What is expected:
Using the records that follow, copy every line containing the word "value".

The records Block Start

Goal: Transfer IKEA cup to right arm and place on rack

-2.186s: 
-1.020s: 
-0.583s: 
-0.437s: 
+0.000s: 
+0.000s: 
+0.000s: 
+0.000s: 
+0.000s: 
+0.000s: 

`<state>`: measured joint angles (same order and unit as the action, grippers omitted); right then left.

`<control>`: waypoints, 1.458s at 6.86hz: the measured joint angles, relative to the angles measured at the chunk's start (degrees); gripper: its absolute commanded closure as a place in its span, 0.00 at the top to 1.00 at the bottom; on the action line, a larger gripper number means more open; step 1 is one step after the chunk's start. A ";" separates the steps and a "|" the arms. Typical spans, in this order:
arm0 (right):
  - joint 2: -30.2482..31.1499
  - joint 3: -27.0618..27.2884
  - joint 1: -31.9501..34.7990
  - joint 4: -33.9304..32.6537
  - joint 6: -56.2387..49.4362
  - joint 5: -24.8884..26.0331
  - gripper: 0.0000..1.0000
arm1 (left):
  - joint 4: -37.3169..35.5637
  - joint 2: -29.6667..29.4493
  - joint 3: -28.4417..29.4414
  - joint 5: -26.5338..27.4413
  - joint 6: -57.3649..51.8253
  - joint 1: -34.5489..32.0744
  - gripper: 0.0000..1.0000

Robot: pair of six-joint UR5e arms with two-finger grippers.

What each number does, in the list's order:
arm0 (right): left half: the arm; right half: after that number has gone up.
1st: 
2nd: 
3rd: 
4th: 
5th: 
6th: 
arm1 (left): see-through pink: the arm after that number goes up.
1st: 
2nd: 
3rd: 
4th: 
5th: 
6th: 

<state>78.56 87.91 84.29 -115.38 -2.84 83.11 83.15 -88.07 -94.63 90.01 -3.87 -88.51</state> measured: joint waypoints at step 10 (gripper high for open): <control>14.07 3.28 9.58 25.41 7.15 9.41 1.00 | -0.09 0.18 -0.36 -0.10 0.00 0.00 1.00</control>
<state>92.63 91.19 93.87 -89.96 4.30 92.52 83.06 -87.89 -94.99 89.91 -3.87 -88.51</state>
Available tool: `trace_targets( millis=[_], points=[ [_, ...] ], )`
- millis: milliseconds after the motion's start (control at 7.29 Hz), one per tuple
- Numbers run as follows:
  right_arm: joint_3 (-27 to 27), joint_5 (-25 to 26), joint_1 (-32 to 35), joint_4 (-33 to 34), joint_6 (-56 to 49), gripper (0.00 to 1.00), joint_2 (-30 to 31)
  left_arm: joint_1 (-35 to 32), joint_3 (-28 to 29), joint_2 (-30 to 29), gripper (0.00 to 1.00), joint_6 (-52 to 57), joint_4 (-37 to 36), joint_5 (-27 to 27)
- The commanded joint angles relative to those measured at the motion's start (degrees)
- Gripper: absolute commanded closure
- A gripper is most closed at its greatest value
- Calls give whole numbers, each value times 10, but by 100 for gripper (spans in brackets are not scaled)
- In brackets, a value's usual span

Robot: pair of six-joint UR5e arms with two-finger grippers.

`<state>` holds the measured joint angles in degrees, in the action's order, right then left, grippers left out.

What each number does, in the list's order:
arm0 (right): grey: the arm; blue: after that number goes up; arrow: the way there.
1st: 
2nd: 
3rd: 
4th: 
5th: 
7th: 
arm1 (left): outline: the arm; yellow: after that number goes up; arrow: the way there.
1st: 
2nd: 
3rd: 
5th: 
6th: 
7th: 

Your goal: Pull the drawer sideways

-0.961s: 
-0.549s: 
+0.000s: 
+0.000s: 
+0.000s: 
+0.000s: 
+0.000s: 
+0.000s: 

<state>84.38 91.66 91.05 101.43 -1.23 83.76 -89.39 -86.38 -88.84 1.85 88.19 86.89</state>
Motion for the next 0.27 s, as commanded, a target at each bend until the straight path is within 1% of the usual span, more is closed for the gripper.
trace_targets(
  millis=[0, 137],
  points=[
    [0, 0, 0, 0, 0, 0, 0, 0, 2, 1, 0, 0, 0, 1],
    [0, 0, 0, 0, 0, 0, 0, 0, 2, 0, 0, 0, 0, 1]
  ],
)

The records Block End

Response:
- A gripper is most closed at its greatest value
- Calls give whole numbers, each value times 10, but by 100 for gripper (spans in brackets are not scaled)
- In brackets, a value's usual span

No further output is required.